■ YOUR OBJECTIVE
Locate the string "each" in the listing below. Copy every line where it is found.

============================================================

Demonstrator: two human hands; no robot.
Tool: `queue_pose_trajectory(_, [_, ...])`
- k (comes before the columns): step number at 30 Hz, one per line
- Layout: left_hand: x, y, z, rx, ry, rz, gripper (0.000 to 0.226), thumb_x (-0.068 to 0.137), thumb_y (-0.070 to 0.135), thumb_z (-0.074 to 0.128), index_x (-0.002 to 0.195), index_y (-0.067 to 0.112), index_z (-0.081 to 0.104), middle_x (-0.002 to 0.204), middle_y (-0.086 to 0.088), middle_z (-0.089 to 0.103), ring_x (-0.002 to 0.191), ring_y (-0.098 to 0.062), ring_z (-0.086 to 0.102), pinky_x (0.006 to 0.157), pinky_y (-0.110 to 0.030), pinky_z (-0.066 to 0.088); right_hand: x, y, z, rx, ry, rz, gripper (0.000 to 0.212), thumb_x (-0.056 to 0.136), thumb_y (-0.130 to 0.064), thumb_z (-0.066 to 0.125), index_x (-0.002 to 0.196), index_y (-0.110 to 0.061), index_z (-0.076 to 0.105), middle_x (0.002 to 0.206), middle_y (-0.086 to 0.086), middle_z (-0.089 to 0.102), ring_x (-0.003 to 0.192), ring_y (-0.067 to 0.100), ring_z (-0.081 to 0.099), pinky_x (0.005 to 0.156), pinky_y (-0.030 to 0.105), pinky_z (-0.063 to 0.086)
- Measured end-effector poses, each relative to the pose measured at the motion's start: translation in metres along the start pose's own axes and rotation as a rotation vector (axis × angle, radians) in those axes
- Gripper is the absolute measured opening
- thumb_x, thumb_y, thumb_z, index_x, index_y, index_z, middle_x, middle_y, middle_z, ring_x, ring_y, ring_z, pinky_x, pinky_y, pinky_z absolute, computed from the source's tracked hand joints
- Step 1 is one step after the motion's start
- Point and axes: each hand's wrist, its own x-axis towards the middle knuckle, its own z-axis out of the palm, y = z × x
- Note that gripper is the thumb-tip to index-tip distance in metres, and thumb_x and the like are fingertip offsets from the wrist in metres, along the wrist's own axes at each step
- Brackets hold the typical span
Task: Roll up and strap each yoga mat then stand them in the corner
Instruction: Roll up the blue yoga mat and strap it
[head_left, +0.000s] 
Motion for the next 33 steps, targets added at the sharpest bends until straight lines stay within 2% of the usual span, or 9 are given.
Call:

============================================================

■ YOUR RESPONSE
- Measured end-effector poses, each relative to the pose measured at the motion's start: translation in metres along the start pose's own axes and rotation as a rotation vector (axis × angle, radians) in those axes
- Point and axes: each hand's wrist, its own x-axis towards the middle knuckle, its own z-axis out of the palm, y = z × x
- Note that gripper is the thumb-tip to index-tip distance in metres, and thumb_x and the like are fingertip offsets from the wrist in metres, along the wrist's own axes at each step
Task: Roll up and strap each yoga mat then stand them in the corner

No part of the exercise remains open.